Further, step S40 specifically includes the following steps:
s40a, coating photosensitive ink on the redistribution layer 7, exposing, developing, and curing to form a solder mask 8, and exposing the pad area of the redistribution layer 7, referring to fig. 11;
s40b, providing the metal bump 9, and soldering the metal bump 9 to the pad region of the redistribution layer 7, referring to fig. 12.
Further, as shown in fig. 13, the step S40 is followed by a step S50: a plurality of second chips or second passive elements 43 are provided, and the second chips or second passive elements 43 are welded with part of the metal bumps 9. The size of the metal bump 9 bonded to the second chip or the second passive element 43 is smaller than the other metal bumps 9.
The embedded multi-chip and component SIP fan-out package structure manufactured by the manufacturing method of the present embodiment is a board level package structure, and a top view thereof is shown in fig. 14.

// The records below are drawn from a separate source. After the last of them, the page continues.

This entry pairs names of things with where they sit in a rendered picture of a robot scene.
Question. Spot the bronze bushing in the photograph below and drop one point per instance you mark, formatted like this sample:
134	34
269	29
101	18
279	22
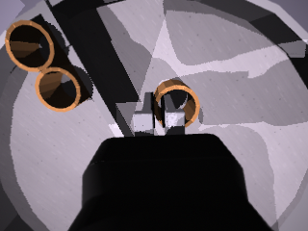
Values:
191	108
51	93
22	44

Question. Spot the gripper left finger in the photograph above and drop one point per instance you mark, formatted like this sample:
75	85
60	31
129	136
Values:
144	120

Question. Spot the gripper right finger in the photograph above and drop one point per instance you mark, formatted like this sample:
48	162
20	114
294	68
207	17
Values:
173	120

In another embodiment of the present invention, the embedded multi-chip and component SIP fan-out package manufactured using the wafer-level carrier is a wafer-level package, and the top view thereof is shown in FIG. 15. The wafer level package structure and the manufacturing method thereof are substantially the same as those of the above embodiments, except that the carrier 1 is a wafer level carrier, which is not described in detail.
Compared with the prior art, the embedded multi-chip and element SIP fan-out type packaging structure and the manufacturing method thereof have the following advantages:
(1) the composite material doped with inorganic particles is added at the mounting hole of the plastic sealing layer, so that the effect of resisting the warping and deformation of the plastic sealing plate is achieved;
(2) the first chip and the first passive element are coated in the composite material, and the doped inorganic particles can improve the heat dissipation efficiency of the first chip and the first passive element;
(3) under the condition of pre-plastic encapsulation, the integration degree of chip encapsulation can be increased, the integration of a microsystem can be realized under a smaller volume, the volume and the transmission distance of a heterogeneous integrated microsystem are further reduced, the encapsulation cost is reduced, and the transmission efficiency is improved.
It should be understood that the above-described embodiments are merely preferred embodiments of the invention and the technical principles applied thereto. It will be understood by those skilled in the art that various modifications, equivalents, changes, and the like can be made to the present invention. However, such variations are within the scope of the invention as long as they do not depart from the spirit of the invention. In addition, certain terms used in the specification and claims of the present application are not limiting, but are used merely for convenience of description.